◆ Supplied data
########################################

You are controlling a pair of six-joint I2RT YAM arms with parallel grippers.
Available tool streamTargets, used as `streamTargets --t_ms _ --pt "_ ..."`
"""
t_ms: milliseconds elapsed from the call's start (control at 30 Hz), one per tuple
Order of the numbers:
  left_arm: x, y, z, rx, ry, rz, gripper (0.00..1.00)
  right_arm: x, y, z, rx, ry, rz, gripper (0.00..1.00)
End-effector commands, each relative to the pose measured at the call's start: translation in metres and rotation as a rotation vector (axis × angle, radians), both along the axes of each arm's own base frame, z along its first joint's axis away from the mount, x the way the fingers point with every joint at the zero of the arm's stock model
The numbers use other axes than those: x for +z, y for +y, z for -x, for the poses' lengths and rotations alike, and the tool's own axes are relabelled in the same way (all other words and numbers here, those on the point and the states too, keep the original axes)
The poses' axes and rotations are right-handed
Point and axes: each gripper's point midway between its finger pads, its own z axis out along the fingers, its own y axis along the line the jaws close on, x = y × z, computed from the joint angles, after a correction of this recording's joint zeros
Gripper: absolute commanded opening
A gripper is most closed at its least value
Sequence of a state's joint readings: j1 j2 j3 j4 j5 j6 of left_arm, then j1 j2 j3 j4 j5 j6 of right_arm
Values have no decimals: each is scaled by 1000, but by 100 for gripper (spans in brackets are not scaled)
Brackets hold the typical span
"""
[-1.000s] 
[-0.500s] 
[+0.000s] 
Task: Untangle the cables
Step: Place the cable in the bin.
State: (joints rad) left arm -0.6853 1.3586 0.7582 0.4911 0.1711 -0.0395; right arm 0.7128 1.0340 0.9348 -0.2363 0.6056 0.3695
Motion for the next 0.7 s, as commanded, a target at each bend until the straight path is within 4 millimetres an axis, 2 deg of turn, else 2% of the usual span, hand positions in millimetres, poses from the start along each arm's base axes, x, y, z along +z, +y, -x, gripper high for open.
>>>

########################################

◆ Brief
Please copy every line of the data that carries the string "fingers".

◆ Task solution
End-effector commands, each relative to the pose measured at the call's start: translation in metres and rotation as a rotation vector (axis × angle, radians), both along the axes of each arm's own base frame, z along its first joint's axis away from the mount, x the way the fingers point with every joint at the zero of the arm's stock model
Point and axes: each gripper's point midway between its finger pads, its own z axis out along the fingers, its own y axis along the line the jaws close on, x = y × z, computed from the joint angles, after a correction of this recording's joint zeros

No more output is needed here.